→ Task statement
Scan the material below for lines with the word "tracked" and reply with how many there are, nothing else.

→ Input data

□ □ □ □ □

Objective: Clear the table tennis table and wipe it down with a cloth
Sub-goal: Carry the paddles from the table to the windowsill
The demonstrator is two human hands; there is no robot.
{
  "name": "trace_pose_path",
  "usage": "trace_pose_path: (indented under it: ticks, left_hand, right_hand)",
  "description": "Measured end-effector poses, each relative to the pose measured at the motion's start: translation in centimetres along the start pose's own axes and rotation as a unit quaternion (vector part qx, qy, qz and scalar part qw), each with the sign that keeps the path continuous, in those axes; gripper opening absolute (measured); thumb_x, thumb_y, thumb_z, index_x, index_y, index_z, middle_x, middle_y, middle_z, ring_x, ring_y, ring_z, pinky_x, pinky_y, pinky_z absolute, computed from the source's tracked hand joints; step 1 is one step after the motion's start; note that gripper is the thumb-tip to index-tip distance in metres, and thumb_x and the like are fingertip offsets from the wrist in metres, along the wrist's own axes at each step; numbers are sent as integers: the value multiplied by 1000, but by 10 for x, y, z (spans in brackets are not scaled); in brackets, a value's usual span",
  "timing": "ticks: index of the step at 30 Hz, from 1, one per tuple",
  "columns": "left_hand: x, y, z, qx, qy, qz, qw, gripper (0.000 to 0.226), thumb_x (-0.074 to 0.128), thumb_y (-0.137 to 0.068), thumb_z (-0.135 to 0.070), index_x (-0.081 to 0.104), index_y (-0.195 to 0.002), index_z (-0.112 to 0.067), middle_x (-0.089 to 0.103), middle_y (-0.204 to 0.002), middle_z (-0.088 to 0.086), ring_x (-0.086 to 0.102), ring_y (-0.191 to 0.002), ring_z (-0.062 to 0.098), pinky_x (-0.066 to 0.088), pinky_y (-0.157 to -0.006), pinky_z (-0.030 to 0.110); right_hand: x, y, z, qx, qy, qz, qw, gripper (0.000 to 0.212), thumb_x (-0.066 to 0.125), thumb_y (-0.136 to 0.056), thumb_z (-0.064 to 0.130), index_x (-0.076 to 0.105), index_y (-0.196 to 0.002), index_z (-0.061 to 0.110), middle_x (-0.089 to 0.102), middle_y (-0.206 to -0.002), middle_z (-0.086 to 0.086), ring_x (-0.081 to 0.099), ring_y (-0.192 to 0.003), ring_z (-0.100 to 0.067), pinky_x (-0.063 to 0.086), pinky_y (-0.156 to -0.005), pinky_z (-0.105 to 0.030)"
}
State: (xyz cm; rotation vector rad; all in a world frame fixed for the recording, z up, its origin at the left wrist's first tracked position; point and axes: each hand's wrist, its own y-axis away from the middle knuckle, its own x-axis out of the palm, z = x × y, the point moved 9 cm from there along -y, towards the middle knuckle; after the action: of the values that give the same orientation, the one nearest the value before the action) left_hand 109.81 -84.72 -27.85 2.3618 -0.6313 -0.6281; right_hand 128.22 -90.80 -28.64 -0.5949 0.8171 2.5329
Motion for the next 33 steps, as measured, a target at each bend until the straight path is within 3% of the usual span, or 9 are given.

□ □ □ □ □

→ Problem solution
2